• _Exercise details_
Using the listing below, copy exactly the lines from the one containing "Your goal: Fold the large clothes" to the one containing "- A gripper", both lines included, and no others.

• _Records for the exercise_
·····
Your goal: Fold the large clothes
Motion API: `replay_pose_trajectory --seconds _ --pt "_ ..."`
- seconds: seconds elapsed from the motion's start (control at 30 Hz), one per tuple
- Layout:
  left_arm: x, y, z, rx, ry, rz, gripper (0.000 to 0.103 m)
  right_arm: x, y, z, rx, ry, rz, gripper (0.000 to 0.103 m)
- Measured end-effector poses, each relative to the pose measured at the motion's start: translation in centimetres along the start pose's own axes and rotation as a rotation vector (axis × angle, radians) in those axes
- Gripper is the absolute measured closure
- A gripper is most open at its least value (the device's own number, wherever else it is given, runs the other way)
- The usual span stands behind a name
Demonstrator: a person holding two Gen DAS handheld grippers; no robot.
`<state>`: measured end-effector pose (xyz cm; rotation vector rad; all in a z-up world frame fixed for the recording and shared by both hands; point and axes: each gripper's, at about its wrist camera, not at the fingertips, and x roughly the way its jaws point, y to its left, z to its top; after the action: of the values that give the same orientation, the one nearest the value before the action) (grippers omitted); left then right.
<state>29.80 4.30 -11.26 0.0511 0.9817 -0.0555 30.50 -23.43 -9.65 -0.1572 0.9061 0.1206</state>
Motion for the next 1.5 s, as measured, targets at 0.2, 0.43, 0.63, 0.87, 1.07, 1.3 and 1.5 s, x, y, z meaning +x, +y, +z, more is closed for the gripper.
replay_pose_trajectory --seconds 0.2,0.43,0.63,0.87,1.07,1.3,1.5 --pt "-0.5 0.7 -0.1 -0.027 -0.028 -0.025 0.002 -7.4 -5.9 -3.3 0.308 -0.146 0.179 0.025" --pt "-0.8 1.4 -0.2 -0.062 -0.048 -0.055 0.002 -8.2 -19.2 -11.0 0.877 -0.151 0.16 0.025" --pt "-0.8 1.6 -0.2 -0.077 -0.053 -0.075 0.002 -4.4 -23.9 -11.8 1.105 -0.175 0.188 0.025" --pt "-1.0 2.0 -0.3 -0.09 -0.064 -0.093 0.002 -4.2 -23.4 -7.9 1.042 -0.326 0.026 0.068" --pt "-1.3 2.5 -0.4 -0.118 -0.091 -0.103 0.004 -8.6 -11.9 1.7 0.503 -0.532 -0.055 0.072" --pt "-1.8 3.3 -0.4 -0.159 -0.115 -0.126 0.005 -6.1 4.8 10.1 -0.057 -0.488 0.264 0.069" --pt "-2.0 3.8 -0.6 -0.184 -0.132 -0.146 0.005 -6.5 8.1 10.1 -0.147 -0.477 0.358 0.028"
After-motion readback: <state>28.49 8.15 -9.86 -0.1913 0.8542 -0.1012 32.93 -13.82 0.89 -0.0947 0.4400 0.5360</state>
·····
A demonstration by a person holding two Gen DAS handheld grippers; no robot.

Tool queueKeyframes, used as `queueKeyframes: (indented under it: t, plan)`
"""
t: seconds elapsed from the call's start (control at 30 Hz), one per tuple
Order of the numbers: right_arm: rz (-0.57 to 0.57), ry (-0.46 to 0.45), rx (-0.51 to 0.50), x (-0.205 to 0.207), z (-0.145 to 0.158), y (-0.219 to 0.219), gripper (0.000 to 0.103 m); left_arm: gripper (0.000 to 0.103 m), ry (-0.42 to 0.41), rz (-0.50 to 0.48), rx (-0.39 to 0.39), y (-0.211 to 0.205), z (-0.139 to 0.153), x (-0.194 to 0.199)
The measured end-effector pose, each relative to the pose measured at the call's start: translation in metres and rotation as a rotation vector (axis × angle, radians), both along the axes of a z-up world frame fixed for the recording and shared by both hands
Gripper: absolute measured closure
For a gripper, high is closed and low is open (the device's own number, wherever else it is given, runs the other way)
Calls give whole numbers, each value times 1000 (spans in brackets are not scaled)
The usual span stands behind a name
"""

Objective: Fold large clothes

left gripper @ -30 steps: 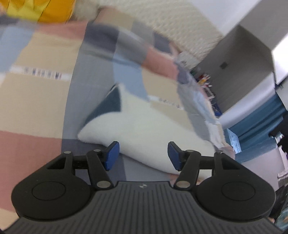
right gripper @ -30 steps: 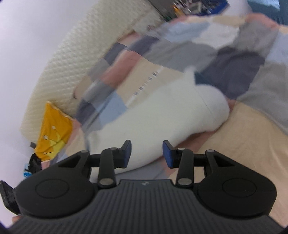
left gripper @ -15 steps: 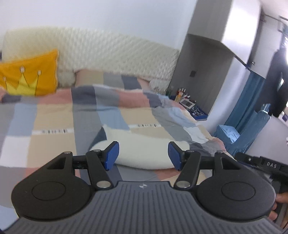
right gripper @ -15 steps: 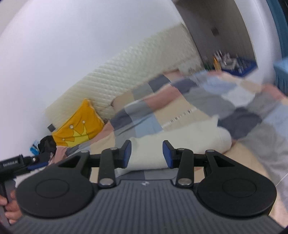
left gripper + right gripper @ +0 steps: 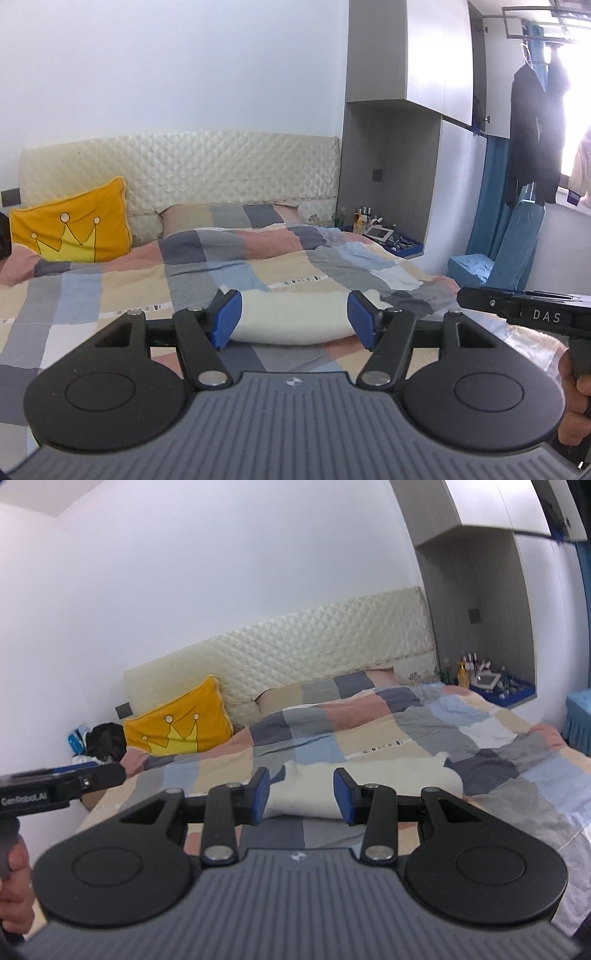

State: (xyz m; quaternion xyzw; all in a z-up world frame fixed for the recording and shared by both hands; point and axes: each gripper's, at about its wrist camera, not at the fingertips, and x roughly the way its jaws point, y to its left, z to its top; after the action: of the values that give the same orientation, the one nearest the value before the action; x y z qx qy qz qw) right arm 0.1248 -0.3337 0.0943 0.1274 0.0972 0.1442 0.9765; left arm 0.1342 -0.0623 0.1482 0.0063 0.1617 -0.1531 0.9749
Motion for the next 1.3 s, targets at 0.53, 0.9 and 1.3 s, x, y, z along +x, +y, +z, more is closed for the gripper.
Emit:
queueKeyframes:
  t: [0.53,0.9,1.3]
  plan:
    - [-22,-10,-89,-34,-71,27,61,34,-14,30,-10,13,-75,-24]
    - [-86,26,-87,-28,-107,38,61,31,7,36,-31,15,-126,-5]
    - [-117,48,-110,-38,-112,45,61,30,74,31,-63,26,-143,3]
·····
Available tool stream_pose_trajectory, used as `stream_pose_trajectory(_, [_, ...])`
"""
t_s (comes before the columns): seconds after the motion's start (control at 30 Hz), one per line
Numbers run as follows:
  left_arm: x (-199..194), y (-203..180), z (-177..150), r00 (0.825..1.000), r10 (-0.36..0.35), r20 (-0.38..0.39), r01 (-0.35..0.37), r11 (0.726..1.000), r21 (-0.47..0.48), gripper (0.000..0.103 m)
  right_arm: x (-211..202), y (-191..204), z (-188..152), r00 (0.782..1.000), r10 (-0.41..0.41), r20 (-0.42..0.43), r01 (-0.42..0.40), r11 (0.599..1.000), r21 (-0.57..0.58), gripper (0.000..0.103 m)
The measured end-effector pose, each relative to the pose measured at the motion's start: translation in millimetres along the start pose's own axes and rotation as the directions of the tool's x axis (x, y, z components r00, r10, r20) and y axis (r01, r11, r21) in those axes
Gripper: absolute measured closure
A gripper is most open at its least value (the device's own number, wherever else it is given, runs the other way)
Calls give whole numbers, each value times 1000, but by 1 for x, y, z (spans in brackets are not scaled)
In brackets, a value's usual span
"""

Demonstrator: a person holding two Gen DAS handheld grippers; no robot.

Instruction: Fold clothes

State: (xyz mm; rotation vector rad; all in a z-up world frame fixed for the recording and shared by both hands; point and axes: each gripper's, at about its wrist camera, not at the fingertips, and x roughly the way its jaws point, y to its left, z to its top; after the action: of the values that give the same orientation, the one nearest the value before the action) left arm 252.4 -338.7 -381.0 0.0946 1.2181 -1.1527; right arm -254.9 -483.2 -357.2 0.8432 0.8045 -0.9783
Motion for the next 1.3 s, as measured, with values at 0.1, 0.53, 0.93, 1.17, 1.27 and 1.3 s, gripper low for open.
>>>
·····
• _Task result_
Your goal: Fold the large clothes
Motion API: `replay_pose_trajectory --seconds _ --pt "_ ..."`
- seconds: seconds elapsed from the motion's start (control at 30 Hz), one per tuple
- Layout:
  left_arm: x, y, z, rx, ry, rz, gripper (0.000 to 0.103 m)
  right_arm: x, y, z, rx, ry, rz, gripper (0.000 to 0.103 m)
- Measured end-effector poses, each relative to the pose measured at the motion's start: translation in centimetres along the start pose's own axes and rotation as a rotation vector (axis × angle, radians) in those axes
- Gripper is the absolute measured closure
- A gripper is most open at its least value (the device's own number, wherever else it is given, runs the other way)

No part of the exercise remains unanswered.